**Task requirements**
Would you transcribe the data word for word?

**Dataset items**
-------------------------

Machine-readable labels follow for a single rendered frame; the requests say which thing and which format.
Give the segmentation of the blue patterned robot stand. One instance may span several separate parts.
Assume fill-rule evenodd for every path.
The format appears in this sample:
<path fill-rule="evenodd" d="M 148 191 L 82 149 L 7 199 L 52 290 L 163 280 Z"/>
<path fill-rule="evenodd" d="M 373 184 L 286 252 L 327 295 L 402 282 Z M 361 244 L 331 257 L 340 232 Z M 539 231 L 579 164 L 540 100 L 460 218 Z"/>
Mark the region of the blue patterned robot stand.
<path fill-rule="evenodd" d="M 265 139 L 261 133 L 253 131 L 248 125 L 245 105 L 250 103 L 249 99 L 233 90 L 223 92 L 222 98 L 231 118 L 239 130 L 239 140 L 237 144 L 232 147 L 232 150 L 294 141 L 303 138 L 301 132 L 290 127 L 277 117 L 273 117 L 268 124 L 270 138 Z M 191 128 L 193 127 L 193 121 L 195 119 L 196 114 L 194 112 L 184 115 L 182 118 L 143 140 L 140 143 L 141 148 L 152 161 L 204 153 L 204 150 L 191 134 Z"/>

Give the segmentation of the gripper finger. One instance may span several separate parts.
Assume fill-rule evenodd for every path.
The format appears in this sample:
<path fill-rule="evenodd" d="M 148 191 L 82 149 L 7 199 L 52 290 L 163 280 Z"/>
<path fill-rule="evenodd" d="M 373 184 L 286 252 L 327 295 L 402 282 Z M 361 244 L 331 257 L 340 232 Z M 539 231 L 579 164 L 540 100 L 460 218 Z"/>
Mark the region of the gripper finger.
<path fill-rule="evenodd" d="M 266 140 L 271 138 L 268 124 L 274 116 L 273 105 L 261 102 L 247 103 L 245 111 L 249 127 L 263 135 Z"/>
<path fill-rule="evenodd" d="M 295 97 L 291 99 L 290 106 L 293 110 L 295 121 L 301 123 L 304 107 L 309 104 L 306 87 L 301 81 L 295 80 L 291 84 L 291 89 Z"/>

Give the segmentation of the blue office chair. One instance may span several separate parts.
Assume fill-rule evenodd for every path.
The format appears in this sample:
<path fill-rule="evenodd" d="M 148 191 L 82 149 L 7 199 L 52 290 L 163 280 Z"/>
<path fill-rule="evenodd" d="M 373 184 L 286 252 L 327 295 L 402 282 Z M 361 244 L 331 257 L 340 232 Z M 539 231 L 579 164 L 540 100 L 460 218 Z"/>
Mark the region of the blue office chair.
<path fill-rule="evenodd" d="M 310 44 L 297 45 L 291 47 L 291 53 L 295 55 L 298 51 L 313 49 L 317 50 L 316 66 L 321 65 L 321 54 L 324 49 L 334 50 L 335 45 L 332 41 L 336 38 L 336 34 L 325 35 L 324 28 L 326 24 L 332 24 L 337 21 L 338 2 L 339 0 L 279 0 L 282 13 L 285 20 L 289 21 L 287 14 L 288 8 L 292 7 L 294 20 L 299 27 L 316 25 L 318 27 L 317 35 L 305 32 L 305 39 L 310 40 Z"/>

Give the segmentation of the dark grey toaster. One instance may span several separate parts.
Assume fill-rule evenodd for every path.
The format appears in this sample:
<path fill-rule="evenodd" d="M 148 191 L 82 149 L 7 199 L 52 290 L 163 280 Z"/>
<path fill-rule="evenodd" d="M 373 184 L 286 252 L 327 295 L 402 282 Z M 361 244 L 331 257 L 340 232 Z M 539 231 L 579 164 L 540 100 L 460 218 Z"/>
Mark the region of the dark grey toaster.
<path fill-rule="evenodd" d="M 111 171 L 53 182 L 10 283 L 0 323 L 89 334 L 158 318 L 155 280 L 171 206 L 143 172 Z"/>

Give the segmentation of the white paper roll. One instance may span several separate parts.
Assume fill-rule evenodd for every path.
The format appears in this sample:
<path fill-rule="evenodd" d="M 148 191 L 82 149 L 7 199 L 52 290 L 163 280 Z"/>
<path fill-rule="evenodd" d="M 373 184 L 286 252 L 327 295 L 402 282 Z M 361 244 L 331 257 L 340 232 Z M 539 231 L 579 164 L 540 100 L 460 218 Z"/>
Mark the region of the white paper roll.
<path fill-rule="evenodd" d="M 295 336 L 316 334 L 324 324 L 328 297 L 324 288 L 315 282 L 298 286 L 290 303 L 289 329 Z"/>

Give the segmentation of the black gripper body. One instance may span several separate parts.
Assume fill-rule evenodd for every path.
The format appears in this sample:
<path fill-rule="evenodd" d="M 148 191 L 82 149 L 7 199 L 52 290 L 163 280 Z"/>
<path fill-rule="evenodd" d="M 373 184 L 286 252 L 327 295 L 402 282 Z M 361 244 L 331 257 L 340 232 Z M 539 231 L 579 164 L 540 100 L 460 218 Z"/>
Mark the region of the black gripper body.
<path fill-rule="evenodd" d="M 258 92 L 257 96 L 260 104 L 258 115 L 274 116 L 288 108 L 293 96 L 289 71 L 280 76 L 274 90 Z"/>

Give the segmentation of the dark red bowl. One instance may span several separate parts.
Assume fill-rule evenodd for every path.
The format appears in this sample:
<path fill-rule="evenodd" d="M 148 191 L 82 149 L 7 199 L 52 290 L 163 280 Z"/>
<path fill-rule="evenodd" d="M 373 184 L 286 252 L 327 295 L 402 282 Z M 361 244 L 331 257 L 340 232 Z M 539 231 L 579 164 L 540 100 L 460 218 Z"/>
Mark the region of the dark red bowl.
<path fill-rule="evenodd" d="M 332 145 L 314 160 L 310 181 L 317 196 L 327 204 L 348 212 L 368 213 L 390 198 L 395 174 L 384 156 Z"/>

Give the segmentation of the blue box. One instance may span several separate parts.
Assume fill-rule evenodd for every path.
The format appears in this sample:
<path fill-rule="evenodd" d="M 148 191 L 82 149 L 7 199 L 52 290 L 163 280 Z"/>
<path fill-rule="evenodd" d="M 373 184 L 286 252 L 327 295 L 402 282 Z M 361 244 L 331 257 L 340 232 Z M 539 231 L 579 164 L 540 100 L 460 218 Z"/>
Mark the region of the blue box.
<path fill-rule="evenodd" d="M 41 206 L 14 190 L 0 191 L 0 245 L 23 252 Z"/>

-------------------------

**Problem solution**
Machine-readable labels follow for a single rendered frame; the requests say which thing and which format.
Give the segmentation of the blue patterned robot stand. One instance may span several separate parts.
Assume fill-rule evenodd for every path.
The format appears in this sample:
<path fill-rule="evenodd" d="M 148 191 L 82 149 L 7 199 L 52 290 L 163 280 Z"/>
<path fill-rule="evenodd" d="M 373 184 L 286 252 L 327 295 L 402 282 Z M 361 244 L 331 257 L 340 232 Z M 539 231 L 579 164 L 540 100 L 460 218 Z"/>
Mark the region of the blue patterned robot stand.
<path fill-rule="evenodd" d="M 265 139 L 261 133 L 253 131 L 248 125 L 245 105 L 250 103 L 249 99 L 233 90 L 223 92 L 222 98 L 231 118 L 239 130 L 239 140 L 237 144 L 232 147 L 232 150 L 294 141 L 303 138 L 301 132 L 290 127 L 277 117 L 273 117 L 268 124 L 270 138 Z M 191 128 L 193 127 L 193 121 L 195 119 L 196 114 L 194 112 L 184 115 L 182 118 L 143 140 L 140 143 L 141 148 L 152 161 L 204 153 L 204 150 L 191 134 Z"/>

Give the segmentation of the gripper finger. One instance may span several separate parts.
Assume fill-rule evenodd for every path.
The format appears in this sample:
<path fill-rule="evenodd" d="M 148 191 L 82 149 L 7 199 L 52 290 L 163 280 Z"/>
<path fill-rule="evenodd" d="M 373 184 L 286 252 L 327 295 L 402 282 Z M 361 244 L 331 257 L 340 232 Z M 539 231 L 579 164 L 540 100 L 460 218 Z"/>
Mark the region of the gripper finger.
<path fill-rule="evenodd" d="M 266 140 L 271 138 L 268 124 L 274 116 L 273 105 L 261 102 L 247 103 L 245 111 L 249 127 L 263 135 Z"/>
<path fill-rule="evenodd" d="M 295 97 L 291 99 L 290 106 L 293 110 L 295 121 L 301 123 L 304 107 L 309 104 L 306 87 L 301 81 L 295 80 L 291 84 L 291 89 Z"/>

Give the segmentation of the blue office chair. One instance may span several separate parts.
Assume fill-rule evenodd for every path.
The format appears in this sample:
<path fill-rule="evenodd" d="M 148 191 L 82 149 L 7 199 L 52 290 L 163 280 Z"/>
<path fill-rule="evenodd" d="M 373 184 L 286 252 L 327 295 L 402 282 Z M 361 244 L 331 257 L 340 232 Z M 539 231 L 579 164 L 540 100 L 460 218 Z"/>
Mark the region of the blue office chair.
<path fill-rule="evenodd" d="M 310 44 L 297 45 L 291 47 L 291 53 L 295 55 L 298 51 L 313 49 L 317 50 L 316 66 L 321 65 L 321 54 L 324 49 L 334 50 L 335 45 L 332 41 L 336 38 L 336 34 L 325 35 L 324 28 L 326 24 L 332 24 L 337 21 L 338 2 L 339 0 L 279 0 L 282 13 L 285 20 L 289 21 L 287 14 L 288 8 L 292 7 L 294 20 L 299 27 L 316 25 L 318 27 L 317 35 L 305 32 L 305 39 L 310 40 Z"/>

Give the segmentation of the dark grey toaster. One instance may span several separate parts.
Assume fill-rule evenodd for every path.
The format appears in this sample:
<path fill-rule="evenodd" d="M 148 191 L 82 149 L 7 199 L 52 290 L 163 280 Z"/>
<path fill-rule="evenodd" d="M 373 184 L 286 252 L 327 295 L 402 282 Z M 361 244 L 331 257 L 340 232 Z M 539 231 L 579 164 L 540 100 L 460 218 Z"/>
Mark the region of the dark grey toaster.
<path fill-rule="evenodd" d="M 111 171 L 53 182 L 10 283 L 0 323 L 89 334 L 158 318 L 155 280 L 171 206 L 143 172 Z"/>

Give the segmentation of the white paper roll. One instance may span several separate parts.
Assume fill-rule evenodd for every path.
The format appears in this sample:
<path fill-rule="evenodd" d="M 148 191 L 82 149 L 7 199 L 52 290 L 163 280 Z"/>
<path fill-rule="evenodd" d="M 373 184 L 286 252 L 327 295 L 402 282 Z M 361 244 L 331 257 L 340 232 Z M 539 231 L 579 164 L 540 100 L 460 218 Z"/>
Mark the region of the white paper roll.
<path fill-rule="evenodd" d="M 295 336 L 316 334 L 324 324 L 328 297 L 324 288 L 315 282 L 298 286 L 290 303 L 289 329 Z"/>

Give the segmentation of the black gripper body. One instance may span several separate parts.
Assume fill-rule evenodd for every path.
The format appears in this sample:
<path fill-rule="evenodd" d="M 148 191 L 82 149 L 7 199 L 52 290 L 163 280 Z"/>
<path fill-rule="evenodd" d="M 373 184 L 286 252 L 327 295 L 402 282 Z M 361 244 L 331 257 L 340 232 Z M 539 231 L 579 164 L 540 100 L 460 218 Z"/>
Mark the region of the black gripper body.
<path fill-rule="evenodd" d="M 258 92 L 257 96 L 260 104 L 258 115 L 274 116 L 288 108 L 293 96 L 289 71 L 280 76 L 274 90 Z"/>

Give the segmentation of the dark red bowl. One instance may span several separate parts.
Assume fill-rule evenodd for every path.
The format appears in this sample:
<path fill-rule="evenodd" d="M 148 191 L 82 149 L 7 199 L 52 290 L 163 280 Z"/>
<path fill-rule="evenodd" d="M 373 184 L 286 252 L 327 295 L 402 282 Z M 361 244 L 331 257 L 340 232 Z M 539 231 L 579 164 L 540 100 L 460 218 Z"/>
Mark the region of the dark red bowl.
<path fill-rule="evenodd" d="M 332 145 L 314 160 L 310 181 L 317 196 L 327 204 L 348 212 L 368 213 L 390 198 L 395 174 L 384 156 Z"/>

Give the segmentation of the blue box. One instance may span several separate parts.
Assume fill-rule evenodd for every path.
The format appears in this sample:
<path fill-rule="evenodd" d="M 148 191 L 82 149 L 7 199 L 52 290 L 163 280 Z"/>
<path fill-rule="evenodd" d="M 373 184 L 286 252 L 327 295 L 402 282 Z M 361 244 L 331 257 L 340 232 Z M 539 231 L 579 164 L 540 100 L 460 218 Z"/>
Mark the region of the blue box.
<path fill-rule="evenodd" d="M 41 206 L 14 190 L 0 191 L 0 245 L 23 252 Z"/>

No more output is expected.